In the current study, the necessary data about the cost of production of the products was collected by completing the 379 questionnaires in Qarghayi district of Laghman province. Wang et al. (2010) developed an uncertain interval multi-objective linear program-ming model to evaluate the optimal land use structure in Pi County, Sichuan Province. The findings of their analysis are as follows: 1. The optimal range for cropland area is identified between 27,976.75 hectares and 31,029.08 hectares; however, the current area falls below the lower threshold. 2. The optimal range for garden land area spans from 4,736.49 hectares to 12,967.11 hectares, with the existing area also being below the minimum limit. 3. For construction land, the optimal adjustment range is between 7,761.95 hectares and 10,393.18 hectares, while the current area exceeds the upper limit. 4. The optimal range for industry and mining land is set between 557.29 hectares and 693.54 hectares, and similarly, the current area surpasses this upper limit.

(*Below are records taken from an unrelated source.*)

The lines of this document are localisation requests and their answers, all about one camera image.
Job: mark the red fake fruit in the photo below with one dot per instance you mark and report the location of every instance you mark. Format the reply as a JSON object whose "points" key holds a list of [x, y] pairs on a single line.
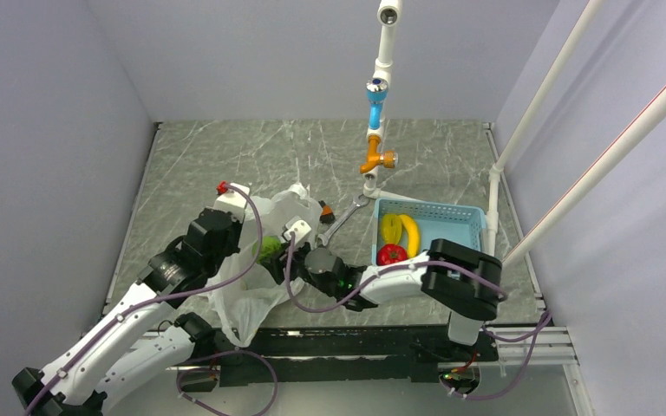
{"points": [[390, 254]]}

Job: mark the yellow fake banana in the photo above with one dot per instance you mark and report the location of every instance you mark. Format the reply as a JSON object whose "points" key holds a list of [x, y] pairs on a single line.
{"points": [[413, 235]]}

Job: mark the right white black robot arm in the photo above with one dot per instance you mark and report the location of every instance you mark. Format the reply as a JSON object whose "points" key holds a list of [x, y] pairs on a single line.
{"points": [[464, 280]]}

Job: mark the white blue orange pipe stand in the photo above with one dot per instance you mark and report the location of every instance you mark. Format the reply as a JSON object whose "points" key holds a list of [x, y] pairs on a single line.
{"points": [[377, 87]]}

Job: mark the white frame pole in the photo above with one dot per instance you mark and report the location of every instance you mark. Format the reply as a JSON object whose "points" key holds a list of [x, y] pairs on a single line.
{"points": [[637, 130], [571, 42]]}

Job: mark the yellow fake star fruit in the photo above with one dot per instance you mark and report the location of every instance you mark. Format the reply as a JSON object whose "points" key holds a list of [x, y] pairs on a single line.
{"points": [[391, 229]]}

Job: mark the white frame pole near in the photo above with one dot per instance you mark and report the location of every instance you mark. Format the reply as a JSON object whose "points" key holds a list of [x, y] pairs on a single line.
{"points": [[637, 130]]}

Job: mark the light blue plastic basket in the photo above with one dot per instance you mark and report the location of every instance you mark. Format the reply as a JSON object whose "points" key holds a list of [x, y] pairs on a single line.
{"points": [[462, 224]]}

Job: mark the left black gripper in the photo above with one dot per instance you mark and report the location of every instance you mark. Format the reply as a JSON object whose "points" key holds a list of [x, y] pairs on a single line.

Besides, Singh and Panda in their 2012 study developed a linear programming model aimed at optimizing land and water resource allocation to maximize net annual returns from irrigated areas in Haryana State, India. The findings of the model indicated a strategic shift in cropping patterns, resulting in a decrease in the cultivation areas for rice, mustard, barley, and gram, while simultaneously increasing the acreage dedicated to cotton, sugarcane, wheat, millet, and sorghum. This optimal allocation of land and water resources led to an increase in groundwater utilization, effectively alleviating issues related to waterlogging and salinity within the region. Consequently, the net annual returns from the study area rose by approximately 26%. Furthermore, the sensitivity analysis conducted on the model parameters revealed that the market price of crops emerged as the most critical factor influencing outcomes, followed closely by crop area and cultivation costs.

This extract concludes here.